Orders are not automatically allocated to a dealer depending on the customer’s location. Instead, the manufacturer lets the buyer choose which dealer they want to deliver their car. That means a buyer in London can choose to collect near to their country home in the Cotswolds, for example.
‘We do agency, but we do it our way,’ explained Pearson.
‘Having done this for over 20 years ago, the best dealerships I’ve ever worked with I could have given them any contract I wanted and they would have still done brilliant things and still wanted to make money and still look after customers.
‘Our model keeps dealers competitive. I don’t want to remove that competitiveness, and with some agency agreements it can be lost.
‘I want dealers to compete, I want them to want to be the best and be better than the one down the road, and they can do that by being more highly rated.
‘Customers can choose which dealer delivers their car and dealers have this notion of wanting to nick each other’s customers and they can do that here by giving better service.’
Ineos has a widget on its website for part-exchange valuations which Pearson hopes will ‘take the heat out’ of deals.
It offers customers a price based on details they input and Ineos asks its partners to treat that as the ‘base price’ as long as the details are accurate, so customers are not later ‘chipped’ on the value when they walk into a showroom.
‘That’s the painful side of buying a car,’ Pearson tells Car Dealer.
‘By telling our partners they can only go up on these part-exchange prices means customers don’t have to worry they’ll be getting less than they thought for their car. Dealers can also be competitive here because they can offer more for the cars if they want.’

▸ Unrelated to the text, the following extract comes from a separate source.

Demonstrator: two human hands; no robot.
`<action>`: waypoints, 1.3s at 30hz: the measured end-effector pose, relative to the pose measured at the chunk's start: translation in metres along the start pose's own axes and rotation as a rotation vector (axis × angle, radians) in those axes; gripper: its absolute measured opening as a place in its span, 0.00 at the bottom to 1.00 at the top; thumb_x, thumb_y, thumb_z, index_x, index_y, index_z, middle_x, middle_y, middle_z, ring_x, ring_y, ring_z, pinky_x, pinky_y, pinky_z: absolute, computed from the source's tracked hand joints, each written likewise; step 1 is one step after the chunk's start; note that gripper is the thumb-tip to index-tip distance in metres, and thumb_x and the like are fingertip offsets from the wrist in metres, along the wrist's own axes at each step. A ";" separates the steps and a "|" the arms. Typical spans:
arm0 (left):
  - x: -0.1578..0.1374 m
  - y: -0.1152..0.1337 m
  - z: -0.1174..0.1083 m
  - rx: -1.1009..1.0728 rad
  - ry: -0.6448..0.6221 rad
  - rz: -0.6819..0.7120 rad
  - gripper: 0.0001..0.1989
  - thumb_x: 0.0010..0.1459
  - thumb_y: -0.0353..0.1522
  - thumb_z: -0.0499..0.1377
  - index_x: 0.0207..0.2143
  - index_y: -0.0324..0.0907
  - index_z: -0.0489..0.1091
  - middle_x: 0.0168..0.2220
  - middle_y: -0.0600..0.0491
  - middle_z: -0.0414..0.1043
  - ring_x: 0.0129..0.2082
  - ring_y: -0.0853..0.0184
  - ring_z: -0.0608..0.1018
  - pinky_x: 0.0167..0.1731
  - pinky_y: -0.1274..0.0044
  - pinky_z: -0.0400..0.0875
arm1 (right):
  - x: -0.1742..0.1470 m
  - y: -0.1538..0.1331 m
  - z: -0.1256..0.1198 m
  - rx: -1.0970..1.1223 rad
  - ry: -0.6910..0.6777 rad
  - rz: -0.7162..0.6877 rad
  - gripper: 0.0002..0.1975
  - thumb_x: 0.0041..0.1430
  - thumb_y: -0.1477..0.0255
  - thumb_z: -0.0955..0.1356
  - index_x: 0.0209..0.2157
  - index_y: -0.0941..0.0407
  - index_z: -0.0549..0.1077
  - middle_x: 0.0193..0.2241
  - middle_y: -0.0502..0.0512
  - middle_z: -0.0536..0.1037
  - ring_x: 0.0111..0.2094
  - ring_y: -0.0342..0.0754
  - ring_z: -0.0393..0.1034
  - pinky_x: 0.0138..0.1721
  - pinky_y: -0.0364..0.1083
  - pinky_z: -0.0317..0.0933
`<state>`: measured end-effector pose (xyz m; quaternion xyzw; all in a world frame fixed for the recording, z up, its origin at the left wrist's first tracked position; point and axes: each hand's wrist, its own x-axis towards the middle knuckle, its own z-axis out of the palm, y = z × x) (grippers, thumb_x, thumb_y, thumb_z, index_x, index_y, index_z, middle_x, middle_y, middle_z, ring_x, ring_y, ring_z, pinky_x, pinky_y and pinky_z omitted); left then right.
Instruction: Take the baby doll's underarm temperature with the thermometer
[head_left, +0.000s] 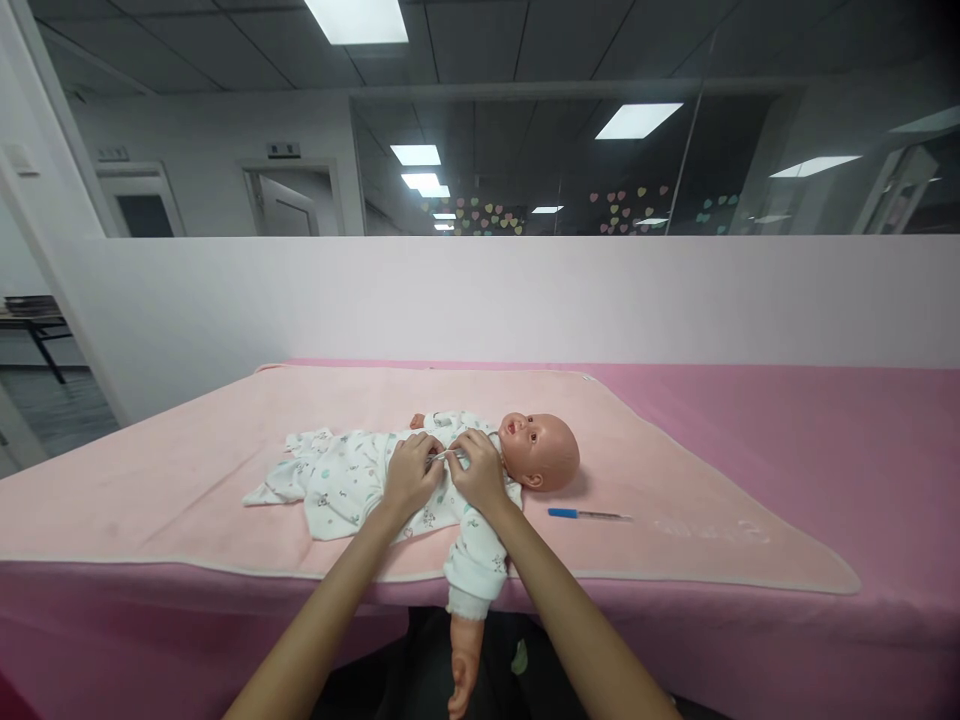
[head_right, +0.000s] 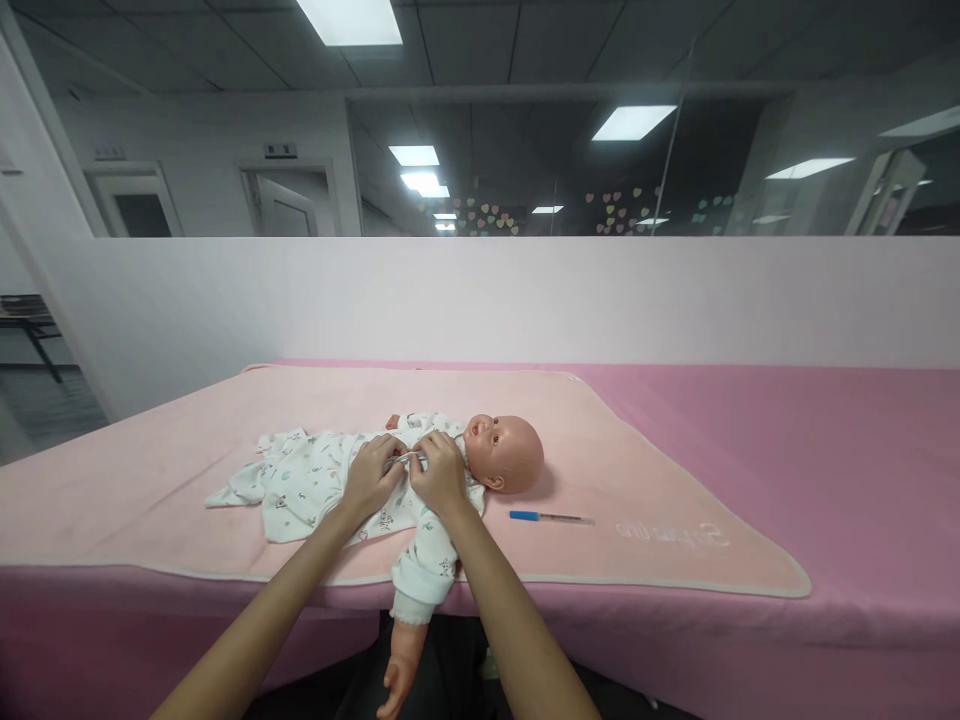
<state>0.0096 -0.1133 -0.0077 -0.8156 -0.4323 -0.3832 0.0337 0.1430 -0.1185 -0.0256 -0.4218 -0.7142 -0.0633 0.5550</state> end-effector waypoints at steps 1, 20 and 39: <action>0.000 0.000 0.000 -0.006 -0.004 0.002 0.05 0.50 0.29 0.48 0.28 0.42 0.62 0.31 0.52 0.67 0.33 0.64 0.68 0.35 0.73 0.59 | 0.000 0.000 0.000 0.001 0.002 0.001 0.05 0.50 0.79 0.62 0.25 0.55 0.66 0.26 0.52 0.69 0.32 0.47 0.62 0.35 0.45 0.56; 0.001 -0.003 -0.004 -0.139 -0.032 0.042 0.07 0.51 0.30 0.45 0.21 0.42 0.55 0.26 0.53 0.61 0.29 0.66 0.65 0.32 0.74 0.58 | 0.000 0.001 0.000 0.033 0.006 0.007 0.05 0.52 0.78 0.63 0.25 0.55 0.66 0.27 0.52 0.69 0.33 0.47 0.62 0.36 0.45 0.56; -0.003 0.007 -0.004 0.066 0.074 0.067 0.05 0.51 0.28 0.50 0.29 0.43 0.65 0.33 0.53 0.64 0.38 0.64 0.68 0.39 0.73 0.61 | 0.000 0.003 0.001 -0.010 0.014 0.027 0.06 0.50 0.80 0.62 0.24 0.56 0.66 0.27 0.52 0.69 0.33 0.47 0.61 0.36 0.45 0.55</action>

Pearson – who previously worked for Audi and McLaren – told Car Dealer that the conversations with potential partners about the model weren’t always smooth.
‘A lot of the ones we didn’t end up with didn’t like it,’ he explained.
But with a dealership network that’s sewn up (for now), those conversations don’t need to be had for a while.
‘It’s quite a closed door to new partners at the moment,’ added Pearson.
‘The partners we have will like to read that on your website because they’ve made their investment and they’ve been allocated their space on the map.
‘It’s about having respectful partnerships. Nothing’s hidden.
‘So the door is pretty closed, because we’re very happy to have the dealers we’ve got. They’re all doing what they said they were going to do. Barring some delays we’ve had in terms of starting to deliver, they’re pretty happy that we’re doing what we said we were going to do.’
The Ineos Grenadier starts at £55k and has a huge range of options. It is available with either a BMW 3.0-litre straight six petrol unit or the same-sized twin turbo diesel. There’s no price difference between the two powerplants.
Residual values for models after three years have been set between 62 and 68 per cent, and Pearson added he expects dealers to buy back as many as they can for their used forecourts.
He says dealers will be able to build a decent used 4×4 business off the back of the part-exchanges that come in for new Grenadiers and ‘six or seven’ of the partners had already set up their dealerships to capitalise on this opportunity.
Demo cars are owned by the manufacturer and dealers are charged a monthly fee for them, but at the end of its time showing off the model to customers, they get the first option to sell it as a used model. Dealers will have a ‘couple’ of demonstration models each.
So, when do the doors open again to new dealers? Well, says Pearson, that could be some time.
‘I’d like to think our existing partners will always have the opportunity to expand with us first,’ he said.
‘There’ll be people reading this who are disappointed the doors are closed. But I also want to make sure the first 19 or 20 partners know it’s them we’ll go to first.
‘It’s the same thing I would say to their face, which is, “if we do a great job by you, you won’t want to get rid of us. And if you do a fantastic job, we won’t want to get rid of you. And if there’s an expansion opportunity, and we’re both loving it, then they would be the first go-to conversation”.’